EXERCISE REQUIREMENTS => When you reach the line that contains "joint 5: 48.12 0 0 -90" in the data below, start reproducing lines exactly, and stop after the line that contains "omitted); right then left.".

DATASET EXTRACT =>

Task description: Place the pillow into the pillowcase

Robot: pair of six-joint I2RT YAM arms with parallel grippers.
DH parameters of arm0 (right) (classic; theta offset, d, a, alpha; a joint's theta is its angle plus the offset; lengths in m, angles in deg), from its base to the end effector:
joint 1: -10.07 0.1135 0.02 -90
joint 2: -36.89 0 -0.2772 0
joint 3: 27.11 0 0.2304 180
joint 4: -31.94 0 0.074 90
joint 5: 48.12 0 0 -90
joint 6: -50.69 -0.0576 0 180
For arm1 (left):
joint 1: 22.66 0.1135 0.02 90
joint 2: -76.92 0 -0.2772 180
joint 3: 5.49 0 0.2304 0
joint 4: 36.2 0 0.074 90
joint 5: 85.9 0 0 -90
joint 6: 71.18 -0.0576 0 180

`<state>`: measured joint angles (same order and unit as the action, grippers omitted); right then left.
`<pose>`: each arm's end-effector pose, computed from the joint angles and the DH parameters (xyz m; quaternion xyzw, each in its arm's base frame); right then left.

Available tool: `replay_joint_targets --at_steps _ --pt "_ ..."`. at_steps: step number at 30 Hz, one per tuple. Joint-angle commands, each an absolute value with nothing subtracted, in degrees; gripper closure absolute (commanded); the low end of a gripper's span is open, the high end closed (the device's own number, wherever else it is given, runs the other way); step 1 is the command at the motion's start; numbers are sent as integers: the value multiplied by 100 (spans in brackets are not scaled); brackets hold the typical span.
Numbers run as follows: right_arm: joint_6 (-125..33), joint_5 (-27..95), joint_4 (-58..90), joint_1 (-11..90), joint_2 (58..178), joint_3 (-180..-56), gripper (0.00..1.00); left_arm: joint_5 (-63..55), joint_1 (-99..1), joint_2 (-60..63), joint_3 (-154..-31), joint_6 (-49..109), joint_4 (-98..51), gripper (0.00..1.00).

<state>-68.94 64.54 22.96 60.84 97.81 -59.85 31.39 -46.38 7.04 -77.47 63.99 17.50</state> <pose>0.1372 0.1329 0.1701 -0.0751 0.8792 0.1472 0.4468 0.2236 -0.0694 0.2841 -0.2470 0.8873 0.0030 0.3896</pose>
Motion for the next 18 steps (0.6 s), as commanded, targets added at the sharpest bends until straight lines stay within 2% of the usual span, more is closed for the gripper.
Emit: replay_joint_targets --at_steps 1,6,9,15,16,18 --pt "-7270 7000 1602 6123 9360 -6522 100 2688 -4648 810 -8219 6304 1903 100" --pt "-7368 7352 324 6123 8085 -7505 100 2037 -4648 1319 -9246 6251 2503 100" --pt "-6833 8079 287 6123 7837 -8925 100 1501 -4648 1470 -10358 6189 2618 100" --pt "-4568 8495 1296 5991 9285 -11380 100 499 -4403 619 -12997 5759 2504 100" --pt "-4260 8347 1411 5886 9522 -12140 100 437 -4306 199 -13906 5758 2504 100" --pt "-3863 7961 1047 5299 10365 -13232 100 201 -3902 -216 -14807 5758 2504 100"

ANSWER AREA =>
joint 5: 48.12 0 0 -90
joint 6: -50.69 -0.0576 0 180
For arm1 (left):
joint 1: 22.66 0.1135 0.02 90
joint 2: -76.92 0 -0.2772 180
joint 3: 5.49 0 0.2304 0
joint 4: 36.2 0 0.074 90
joint 5: 85.9 0 0 -90
joint 6: 71.18 -0.0576 0 180

`<state>`: measured joint angles (same order and unit as the action, grippers omitted); right then left.

What was asked for in the exercise is now done.